(Dataset items)
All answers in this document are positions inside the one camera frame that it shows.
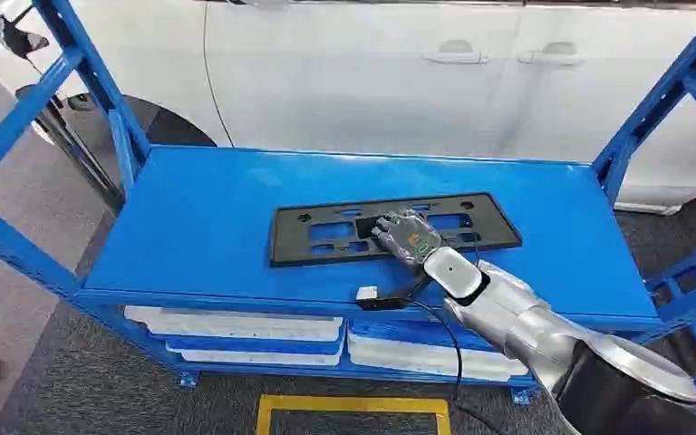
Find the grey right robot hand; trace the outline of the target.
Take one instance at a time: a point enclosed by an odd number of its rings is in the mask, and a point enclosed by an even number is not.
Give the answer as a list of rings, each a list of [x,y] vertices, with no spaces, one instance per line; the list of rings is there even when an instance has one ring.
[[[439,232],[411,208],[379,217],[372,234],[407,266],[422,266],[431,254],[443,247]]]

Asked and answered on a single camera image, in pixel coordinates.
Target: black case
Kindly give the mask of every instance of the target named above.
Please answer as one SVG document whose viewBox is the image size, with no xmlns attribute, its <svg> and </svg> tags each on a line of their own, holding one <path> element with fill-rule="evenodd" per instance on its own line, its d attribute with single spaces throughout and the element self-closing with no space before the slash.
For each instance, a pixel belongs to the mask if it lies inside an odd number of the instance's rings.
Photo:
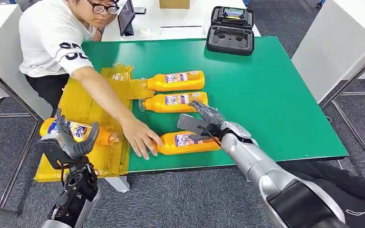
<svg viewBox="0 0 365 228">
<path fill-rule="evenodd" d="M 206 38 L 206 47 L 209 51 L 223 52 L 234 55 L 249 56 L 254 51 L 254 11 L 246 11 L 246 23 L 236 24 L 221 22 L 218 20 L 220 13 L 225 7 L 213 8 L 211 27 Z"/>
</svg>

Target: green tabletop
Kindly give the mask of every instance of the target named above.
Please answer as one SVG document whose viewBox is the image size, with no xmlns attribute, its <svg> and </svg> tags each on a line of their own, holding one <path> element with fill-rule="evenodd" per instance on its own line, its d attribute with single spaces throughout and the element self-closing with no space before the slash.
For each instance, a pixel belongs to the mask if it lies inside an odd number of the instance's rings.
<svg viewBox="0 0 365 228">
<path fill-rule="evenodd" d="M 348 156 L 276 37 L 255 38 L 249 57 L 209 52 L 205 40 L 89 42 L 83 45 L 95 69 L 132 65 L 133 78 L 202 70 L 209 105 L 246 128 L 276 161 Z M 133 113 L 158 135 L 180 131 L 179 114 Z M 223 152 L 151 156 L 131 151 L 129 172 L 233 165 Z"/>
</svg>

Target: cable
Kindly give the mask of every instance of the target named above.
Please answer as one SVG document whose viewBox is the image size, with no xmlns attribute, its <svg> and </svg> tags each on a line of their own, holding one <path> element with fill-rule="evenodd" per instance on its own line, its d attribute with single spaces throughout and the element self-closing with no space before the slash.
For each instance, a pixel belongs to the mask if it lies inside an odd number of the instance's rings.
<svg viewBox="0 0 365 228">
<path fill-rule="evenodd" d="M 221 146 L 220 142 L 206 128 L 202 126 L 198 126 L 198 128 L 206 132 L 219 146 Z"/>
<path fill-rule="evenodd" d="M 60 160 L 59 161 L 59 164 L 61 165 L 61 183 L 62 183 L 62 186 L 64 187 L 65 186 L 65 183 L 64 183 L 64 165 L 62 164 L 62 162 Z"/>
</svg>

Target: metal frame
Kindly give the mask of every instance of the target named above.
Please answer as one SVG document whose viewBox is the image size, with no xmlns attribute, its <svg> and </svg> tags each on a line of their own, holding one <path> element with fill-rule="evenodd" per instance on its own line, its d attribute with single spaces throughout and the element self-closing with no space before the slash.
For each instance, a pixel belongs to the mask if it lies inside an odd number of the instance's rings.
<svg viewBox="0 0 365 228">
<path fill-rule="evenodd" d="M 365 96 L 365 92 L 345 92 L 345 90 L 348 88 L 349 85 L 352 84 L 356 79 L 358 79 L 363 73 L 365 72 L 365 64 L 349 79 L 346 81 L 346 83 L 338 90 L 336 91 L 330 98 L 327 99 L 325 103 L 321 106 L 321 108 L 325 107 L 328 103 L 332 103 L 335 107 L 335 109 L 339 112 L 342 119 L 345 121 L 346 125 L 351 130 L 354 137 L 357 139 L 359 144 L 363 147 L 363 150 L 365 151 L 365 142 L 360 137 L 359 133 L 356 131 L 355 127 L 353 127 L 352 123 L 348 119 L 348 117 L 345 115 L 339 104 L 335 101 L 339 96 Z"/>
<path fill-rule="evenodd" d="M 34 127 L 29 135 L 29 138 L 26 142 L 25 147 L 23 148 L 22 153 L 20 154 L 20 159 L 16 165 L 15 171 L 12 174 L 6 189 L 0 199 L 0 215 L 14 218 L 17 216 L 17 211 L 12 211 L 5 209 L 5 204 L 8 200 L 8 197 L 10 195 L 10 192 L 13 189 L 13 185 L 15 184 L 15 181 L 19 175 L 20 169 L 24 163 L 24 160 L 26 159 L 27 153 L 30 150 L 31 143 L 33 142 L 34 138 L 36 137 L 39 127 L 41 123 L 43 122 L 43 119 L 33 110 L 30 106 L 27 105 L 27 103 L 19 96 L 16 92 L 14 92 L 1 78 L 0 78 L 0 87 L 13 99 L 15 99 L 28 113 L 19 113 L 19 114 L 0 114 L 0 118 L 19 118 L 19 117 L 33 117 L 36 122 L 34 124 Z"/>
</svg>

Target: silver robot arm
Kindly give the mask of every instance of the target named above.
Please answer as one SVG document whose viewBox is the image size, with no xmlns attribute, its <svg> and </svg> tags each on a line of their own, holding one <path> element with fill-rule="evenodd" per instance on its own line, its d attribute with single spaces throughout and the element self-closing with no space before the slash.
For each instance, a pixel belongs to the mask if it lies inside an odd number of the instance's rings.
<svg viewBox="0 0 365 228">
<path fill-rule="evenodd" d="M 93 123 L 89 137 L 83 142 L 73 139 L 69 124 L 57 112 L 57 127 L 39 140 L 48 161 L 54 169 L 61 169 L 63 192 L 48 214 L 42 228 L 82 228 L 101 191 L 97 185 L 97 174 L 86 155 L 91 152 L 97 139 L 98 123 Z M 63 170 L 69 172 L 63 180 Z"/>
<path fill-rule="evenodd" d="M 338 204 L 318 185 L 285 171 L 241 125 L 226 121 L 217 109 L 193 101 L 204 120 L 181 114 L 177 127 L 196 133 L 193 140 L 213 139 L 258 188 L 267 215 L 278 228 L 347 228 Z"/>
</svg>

...

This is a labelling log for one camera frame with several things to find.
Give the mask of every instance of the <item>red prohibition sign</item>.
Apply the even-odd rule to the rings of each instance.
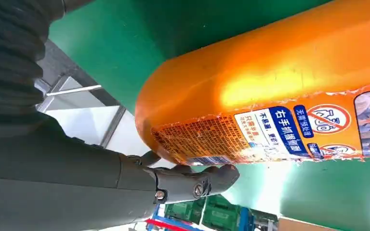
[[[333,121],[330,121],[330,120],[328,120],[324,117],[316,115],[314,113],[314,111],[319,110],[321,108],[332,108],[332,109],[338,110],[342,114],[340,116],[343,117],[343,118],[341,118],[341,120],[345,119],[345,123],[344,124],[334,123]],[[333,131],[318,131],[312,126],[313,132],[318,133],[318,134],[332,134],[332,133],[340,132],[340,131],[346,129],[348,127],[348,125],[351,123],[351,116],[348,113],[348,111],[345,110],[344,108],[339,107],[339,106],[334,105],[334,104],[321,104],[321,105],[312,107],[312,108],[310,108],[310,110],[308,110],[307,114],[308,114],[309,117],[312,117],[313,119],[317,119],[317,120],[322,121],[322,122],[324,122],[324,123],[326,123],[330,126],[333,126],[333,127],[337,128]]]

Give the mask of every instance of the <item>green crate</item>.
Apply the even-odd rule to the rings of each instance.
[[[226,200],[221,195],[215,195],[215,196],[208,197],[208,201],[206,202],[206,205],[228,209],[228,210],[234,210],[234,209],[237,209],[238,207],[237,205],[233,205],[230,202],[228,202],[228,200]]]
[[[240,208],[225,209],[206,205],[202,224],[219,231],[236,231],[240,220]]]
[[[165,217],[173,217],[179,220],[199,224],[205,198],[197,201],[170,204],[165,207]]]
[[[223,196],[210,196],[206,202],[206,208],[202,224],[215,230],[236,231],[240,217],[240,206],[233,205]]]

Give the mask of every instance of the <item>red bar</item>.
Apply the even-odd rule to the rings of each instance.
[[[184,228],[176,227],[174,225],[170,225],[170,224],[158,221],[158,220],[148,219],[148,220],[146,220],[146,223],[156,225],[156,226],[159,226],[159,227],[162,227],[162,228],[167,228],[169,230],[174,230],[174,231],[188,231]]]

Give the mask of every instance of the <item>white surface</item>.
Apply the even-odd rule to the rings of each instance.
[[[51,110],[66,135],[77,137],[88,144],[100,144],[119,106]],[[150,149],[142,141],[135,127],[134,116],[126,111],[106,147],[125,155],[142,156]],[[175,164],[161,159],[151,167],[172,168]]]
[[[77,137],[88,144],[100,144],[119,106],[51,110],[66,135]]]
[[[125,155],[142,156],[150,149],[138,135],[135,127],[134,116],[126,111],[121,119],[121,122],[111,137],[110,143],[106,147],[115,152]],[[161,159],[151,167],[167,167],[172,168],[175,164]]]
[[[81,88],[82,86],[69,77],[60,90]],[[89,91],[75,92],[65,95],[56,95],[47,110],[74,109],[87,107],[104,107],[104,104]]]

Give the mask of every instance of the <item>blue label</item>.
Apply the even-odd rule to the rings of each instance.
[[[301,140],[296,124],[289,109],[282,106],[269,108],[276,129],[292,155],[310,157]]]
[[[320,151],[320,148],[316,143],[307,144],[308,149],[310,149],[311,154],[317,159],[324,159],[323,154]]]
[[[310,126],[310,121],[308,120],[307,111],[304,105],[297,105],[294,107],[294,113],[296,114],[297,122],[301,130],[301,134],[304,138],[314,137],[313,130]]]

...

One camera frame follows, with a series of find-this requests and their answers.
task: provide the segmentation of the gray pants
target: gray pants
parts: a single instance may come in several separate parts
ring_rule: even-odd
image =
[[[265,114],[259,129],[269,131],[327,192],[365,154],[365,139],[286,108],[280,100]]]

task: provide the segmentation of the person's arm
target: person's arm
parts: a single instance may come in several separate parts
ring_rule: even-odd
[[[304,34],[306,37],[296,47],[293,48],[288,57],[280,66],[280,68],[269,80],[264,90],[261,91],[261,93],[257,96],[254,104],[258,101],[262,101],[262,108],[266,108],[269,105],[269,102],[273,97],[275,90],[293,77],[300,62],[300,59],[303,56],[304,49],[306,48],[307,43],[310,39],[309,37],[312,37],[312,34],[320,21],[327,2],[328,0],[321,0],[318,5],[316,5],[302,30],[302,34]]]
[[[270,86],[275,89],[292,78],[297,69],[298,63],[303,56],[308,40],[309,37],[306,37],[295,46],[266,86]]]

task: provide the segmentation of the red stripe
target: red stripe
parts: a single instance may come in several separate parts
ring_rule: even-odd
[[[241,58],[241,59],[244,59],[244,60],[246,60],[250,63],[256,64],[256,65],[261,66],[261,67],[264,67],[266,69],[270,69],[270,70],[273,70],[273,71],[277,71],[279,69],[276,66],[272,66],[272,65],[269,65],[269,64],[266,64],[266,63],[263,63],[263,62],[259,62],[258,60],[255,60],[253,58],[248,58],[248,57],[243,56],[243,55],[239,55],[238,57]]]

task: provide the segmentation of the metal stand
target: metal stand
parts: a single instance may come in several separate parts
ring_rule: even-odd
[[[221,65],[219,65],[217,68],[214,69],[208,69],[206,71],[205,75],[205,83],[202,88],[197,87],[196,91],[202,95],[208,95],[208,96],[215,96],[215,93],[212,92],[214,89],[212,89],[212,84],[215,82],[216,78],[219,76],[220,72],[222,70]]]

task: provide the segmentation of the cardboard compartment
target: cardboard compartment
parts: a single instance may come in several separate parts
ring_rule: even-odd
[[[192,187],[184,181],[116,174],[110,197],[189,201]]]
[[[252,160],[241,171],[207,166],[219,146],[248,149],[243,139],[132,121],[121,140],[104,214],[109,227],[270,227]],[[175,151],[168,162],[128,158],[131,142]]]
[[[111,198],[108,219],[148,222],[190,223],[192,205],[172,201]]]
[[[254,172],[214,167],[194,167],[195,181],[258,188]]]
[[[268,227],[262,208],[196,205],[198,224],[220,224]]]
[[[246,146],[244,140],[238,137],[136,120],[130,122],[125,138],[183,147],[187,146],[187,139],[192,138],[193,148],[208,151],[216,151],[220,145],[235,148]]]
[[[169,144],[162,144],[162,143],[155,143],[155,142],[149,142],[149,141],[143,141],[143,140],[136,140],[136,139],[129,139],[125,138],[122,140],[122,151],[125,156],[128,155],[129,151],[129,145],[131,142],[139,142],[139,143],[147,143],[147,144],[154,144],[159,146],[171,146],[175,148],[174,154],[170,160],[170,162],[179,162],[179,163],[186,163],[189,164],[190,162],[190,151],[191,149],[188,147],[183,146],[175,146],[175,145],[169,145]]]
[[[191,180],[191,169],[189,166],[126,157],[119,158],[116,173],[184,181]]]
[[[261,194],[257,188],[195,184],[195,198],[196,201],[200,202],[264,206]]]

__PROBLEM TO SOLVE__: Your answer should be only a number: how many lines in the records hold the word "cardboard".

__RESPONSE BOX__: 2